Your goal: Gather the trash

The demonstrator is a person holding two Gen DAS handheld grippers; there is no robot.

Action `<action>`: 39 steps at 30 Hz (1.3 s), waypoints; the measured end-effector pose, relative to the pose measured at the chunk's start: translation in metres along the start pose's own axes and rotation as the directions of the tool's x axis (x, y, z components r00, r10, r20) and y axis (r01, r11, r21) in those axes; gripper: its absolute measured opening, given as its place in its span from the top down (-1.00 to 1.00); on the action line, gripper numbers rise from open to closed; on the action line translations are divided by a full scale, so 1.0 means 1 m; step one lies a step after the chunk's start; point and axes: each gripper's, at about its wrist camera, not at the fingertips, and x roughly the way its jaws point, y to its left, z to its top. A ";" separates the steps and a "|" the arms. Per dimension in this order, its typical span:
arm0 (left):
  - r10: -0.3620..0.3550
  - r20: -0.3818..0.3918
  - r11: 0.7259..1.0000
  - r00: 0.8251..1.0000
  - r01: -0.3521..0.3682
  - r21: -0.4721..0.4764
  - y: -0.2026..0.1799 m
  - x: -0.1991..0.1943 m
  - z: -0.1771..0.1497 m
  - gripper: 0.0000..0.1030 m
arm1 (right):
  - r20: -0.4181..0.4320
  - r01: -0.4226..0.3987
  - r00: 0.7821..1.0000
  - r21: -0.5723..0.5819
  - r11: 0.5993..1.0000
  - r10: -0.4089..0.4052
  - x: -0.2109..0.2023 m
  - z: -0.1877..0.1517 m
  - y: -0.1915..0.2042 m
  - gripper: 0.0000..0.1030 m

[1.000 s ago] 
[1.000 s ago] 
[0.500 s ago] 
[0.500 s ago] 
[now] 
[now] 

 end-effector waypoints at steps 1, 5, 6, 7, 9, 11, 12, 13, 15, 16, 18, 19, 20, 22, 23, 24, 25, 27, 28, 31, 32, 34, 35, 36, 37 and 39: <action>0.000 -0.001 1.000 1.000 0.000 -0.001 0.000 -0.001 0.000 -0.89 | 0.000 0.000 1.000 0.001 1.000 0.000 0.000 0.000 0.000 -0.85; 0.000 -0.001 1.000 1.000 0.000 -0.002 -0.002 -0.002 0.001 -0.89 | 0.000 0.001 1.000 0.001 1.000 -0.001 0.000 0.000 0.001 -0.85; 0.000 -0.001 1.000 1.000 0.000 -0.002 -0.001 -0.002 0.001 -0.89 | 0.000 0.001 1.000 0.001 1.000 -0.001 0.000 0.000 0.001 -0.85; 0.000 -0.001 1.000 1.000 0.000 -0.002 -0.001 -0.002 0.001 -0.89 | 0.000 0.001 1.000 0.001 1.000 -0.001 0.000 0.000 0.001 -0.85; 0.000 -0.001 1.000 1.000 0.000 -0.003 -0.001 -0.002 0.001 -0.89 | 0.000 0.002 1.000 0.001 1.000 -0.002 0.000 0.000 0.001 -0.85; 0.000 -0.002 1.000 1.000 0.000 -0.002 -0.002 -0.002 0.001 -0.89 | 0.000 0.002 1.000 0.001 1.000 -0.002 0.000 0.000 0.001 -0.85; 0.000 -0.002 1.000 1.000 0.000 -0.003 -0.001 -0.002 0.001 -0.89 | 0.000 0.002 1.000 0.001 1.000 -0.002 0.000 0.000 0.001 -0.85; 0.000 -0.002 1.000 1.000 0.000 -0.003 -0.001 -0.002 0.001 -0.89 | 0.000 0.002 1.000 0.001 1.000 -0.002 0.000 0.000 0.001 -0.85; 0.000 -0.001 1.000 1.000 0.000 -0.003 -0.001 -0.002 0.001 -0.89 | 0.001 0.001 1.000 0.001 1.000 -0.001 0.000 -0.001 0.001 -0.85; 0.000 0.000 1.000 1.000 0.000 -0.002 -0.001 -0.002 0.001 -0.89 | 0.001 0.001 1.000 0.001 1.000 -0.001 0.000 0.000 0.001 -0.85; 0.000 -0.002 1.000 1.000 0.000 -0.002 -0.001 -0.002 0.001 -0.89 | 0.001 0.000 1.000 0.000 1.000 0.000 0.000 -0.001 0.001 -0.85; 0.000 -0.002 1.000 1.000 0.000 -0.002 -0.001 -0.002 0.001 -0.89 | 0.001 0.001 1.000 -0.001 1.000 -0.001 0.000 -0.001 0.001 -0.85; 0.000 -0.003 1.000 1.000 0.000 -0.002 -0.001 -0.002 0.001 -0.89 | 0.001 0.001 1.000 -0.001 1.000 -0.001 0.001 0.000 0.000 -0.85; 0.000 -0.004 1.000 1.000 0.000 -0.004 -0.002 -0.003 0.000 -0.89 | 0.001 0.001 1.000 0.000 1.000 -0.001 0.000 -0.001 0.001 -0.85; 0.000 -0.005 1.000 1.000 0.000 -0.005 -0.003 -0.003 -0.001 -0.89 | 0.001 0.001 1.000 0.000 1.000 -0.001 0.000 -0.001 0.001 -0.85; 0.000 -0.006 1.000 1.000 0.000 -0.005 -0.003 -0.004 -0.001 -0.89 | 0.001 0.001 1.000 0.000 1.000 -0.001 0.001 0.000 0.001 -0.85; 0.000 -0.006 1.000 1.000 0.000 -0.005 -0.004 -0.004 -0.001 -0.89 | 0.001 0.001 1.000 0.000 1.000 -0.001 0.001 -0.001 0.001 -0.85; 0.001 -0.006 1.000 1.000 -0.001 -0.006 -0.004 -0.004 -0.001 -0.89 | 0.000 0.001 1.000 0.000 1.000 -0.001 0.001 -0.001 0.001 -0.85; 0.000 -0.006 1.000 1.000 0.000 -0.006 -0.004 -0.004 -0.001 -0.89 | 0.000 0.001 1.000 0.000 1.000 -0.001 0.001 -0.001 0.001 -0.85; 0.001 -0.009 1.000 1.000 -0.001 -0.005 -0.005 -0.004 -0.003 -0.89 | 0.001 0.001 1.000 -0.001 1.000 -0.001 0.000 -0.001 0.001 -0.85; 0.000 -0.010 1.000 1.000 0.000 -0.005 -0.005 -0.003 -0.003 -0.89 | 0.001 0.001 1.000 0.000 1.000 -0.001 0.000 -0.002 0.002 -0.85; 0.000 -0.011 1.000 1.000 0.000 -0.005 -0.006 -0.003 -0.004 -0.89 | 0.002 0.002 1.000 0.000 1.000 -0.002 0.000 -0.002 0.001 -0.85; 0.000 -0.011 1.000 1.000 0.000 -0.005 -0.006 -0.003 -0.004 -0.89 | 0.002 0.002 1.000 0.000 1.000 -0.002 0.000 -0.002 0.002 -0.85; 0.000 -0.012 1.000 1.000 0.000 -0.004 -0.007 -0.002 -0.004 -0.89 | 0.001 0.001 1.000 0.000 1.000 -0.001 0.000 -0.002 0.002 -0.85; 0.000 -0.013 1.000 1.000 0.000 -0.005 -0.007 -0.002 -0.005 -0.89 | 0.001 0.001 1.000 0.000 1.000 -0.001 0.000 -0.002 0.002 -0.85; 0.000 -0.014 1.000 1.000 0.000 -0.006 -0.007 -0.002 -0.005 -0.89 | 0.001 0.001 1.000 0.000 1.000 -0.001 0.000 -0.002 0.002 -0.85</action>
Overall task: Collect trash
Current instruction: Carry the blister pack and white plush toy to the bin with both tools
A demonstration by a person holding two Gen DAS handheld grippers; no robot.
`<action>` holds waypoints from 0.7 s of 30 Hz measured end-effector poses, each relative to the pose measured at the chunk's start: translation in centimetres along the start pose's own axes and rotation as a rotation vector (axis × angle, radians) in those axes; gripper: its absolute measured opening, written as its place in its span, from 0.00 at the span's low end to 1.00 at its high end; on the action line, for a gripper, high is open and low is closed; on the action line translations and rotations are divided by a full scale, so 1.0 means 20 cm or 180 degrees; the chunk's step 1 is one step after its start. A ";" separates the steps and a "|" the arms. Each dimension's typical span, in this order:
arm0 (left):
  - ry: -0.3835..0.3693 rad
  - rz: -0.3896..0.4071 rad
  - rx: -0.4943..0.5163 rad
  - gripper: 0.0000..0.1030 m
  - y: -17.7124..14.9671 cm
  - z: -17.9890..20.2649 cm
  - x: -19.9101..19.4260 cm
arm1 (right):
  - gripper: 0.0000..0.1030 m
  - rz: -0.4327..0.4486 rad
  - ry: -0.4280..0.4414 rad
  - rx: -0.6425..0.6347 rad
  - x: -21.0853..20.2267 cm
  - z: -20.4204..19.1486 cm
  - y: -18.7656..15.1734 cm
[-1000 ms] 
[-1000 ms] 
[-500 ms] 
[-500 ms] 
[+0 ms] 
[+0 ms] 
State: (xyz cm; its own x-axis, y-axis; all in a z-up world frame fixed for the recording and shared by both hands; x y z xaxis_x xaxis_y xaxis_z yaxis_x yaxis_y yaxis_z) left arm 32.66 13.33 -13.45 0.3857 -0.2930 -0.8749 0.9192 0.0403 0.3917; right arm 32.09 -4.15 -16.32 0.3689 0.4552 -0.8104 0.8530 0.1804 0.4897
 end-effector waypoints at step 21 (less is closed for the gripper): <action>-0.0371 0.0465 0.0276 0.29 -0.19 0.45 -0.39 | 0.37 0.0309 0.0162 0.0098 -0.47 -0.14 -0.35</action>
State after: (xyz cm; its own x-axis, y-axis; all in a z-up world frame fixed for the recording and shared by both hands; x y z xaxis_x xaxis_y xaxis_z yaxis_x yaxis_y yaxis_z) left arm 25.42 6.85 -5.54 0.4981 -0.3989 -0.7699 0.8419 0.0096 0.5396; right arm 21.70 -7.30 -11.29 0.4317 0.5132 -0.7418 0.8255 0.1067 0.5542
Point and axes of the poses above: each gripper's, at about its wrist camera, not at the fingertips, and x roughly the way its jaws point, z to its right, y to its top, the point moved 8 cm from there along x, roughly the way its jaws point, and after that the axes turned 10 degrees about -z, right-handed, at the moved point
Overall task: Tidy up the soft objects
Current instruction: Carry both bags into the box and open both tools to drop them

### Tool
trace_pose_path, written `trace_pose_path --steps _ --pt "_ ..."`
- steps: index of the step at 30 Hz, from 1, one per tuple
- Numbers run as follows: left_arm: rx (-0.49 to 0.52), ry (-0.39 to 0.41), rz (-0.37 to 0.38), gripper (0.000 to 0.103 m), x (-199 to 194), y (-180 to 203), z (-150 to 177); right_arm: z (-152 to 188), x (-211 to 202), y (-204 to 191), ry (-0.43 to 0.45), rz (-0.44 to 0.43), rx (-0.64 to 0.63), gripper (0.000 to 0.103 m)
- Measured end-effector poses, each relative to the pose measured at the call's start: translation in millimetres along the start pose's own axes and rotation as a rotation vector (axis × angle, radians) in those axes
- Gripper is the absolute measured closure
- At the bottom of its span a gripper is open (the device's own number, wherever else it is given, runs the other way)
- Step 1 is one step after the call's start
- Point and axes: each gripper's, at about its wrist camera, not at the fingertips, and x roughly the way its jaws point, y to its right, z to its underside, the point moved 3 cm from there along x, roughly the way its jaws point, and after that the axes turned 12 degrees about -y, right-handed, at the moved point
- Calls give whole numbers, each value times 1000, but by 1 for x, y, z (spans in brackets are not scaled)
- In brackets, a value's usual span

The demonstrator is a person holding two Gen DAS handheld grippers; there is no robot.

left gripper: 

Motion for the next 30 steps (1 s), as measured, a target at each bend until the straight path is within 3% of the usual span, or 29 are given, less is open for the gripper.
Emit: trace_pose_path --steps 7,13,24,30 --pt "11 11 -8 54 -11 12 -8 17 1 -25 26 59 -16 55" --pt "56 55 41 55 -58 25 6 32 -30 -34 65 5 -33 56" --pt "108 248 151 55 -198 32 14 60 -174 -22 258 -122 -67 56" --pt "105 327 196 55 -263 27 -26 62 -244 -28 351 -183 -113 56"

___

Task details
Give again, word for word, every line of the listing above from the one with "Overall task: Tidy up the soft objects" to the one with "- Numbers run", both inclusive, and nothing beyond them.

Response area
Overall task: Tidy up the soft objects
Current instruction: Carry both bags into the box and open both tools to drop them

### Tool
trace_pose_path, written `trace_pose_path --steps _ --pt "_ ..."`
- steps: index of the step at 30 Hz, from 1, one per tuple
- Numbers run as follows: left_arm: rx (-0.49 to 0.52), ry (-0.39 to 0.41), rz (-0.37 to 0.38), gripper (0.000 to 0.103 m), x (-199 to 194), y (-180 to 203), z (-150 to 177); right_arm: z (-152 to 188), x (-211 to 202), y (-204 to 191), ry (-0.43 to 0.45), rz (-0.44 to 0.43), rx (-0.64 to 0.63), gripper (0.000 to 0.103 m)

Nothing else goes in the answer.